The Air Force faces the risk of shortage of personnel

From Wednesday February 7, a new series of television spots and posts on social networks should burst onto our screens: those of the Air and Space Force (AAE), which opens this year , the recruitment season for the three armies (land, then navy). A campaign launched in a context marked by an increasingly sustained evaporation of the workforce.

In 2023, the Army is the one that has been most affected by this air gap, with a shortage of around 2,500 recruits out of a target of 16,000. But the Air Force has not not completely avoided this disenchantment. It was 200 candidates short of reaching its objective of 4,000 recruitments.
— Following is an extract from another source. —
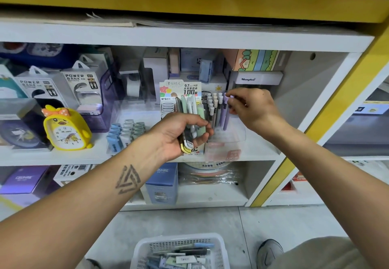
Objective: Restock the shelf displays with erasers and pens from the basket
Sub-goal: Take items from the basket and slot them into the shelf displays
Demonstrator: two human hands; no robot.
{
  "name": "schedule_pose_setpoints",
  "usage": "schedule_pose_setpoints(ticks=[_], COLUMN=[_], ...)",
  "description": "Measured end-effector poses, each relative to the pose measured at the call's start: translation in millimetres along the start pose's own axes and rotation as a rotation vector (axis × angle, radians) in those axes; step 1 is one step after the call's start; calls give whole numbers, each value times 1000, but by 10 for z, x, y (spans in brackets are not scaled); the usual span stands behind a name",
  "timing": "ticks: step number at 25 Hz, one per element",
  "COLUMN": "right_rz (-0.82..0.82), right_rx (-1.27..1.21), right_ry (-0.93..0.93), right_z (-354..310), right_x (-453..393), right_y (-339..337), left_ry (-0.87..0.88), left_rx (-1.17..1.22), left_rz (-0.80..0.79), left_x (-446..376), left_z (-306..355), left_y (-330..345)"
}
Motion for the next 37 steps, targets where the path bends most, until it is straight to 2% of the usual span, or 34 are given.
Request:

Only the navy has achieved its ambitions with 4,200 hires, even if it is not immune to other side effects.

“Today, we must recognize that we have far too many departures”admitted, Friday, February 2, Air Corps General Manuel Alvarez, director of human resources of the Air and Space Force, during a High School and Student Fair held at the door from Versailles, to Paris, and where the new campaign was presented.
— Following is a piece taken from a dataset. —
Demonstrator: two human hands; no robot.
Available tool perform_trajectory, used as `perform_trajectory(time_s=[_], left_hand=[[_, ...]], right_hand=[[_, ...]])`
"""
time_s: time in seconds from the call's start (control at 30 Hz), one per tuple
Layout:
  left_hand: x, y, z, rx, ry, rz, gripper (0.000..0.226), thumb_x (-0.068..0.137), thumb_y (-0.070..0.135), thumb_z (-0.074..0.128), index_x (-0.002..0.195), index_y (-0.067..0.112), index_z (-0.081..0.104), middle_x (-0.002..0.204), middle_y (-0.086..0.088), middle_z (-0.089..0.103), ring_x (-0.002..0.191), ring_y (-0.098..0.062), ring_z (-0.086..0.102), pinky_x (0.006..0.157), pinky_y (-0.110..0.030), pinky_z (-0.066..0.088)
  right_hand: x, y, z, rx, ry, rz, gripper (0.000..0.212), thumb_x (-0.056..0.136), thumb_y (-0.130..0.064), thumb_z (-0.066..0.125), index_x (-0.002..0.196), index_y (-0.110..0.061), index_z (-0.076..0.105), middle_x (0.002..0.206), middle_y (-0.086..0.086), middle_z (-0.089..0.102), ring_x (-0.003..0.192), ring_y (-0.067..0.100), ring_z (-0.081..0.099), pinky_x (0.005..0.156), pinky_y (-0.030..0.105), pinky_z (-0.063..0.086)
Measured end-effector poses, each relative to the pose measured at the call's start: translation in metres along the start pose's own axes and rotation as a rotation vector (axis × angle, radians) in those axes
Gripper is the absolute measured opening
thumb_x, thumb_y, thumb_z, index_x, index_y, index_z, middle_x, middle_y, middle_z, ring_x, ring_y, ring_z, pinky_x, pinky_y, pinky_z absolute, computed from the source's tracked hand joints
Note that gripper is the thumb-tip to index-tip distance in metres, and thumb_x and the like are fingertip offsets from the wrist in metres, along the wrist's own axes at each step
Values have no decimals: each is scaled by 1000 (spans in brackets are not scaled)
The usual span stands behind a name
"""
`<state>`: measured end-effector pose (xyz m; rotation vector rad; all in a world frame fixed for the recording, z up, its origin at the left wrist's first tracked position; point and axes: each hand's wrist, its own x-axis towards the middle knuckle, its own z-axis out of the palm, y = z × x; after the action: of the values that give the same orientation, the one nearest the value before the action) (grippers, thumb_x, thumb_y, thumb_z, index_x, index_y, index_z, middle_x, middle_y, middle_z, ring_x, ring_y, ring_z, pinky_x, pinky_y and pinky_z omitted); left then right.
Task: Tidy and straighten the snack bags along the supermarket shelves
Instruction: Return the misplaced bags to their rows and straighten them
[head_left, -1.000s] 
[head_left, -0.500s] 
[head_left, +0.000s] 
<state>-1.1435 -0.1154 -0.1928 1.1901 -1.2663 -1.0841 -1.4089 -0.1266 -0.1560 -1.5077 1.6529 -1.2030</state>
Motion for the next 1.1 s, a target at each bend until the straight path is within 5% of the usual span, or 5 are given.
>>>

An obligation to “over-recruit”

This is not the first time that the Air Force finds itself confronted to an insufficiency in its recruitment, but the tension is increasing since the re-increase of defense budgets after years of contraction. Until 2017-2018, the general staff limited its ambitions to hiring 2,000 people per year, but from 2021 it increased to 3,000 per year, and since 2023, 4,000 people have been hired. the air force must recruit to fill all its positions, i.e. around 40,800 full-time equivalents.

This pressure is partly linked to the increase in personnel required by the military programming law (2024-2030), which provides for the hiring of 6,300 people, all armies combined by 2030, with steps from 700 to 1 200 job creations per year. It is also in direct correlation with an increasingly marked flight of soldiers of all ranks, the causes of which range from the level of remuneration to housing conditions, including the multiplication of operations in a context of exacerbated conflicts.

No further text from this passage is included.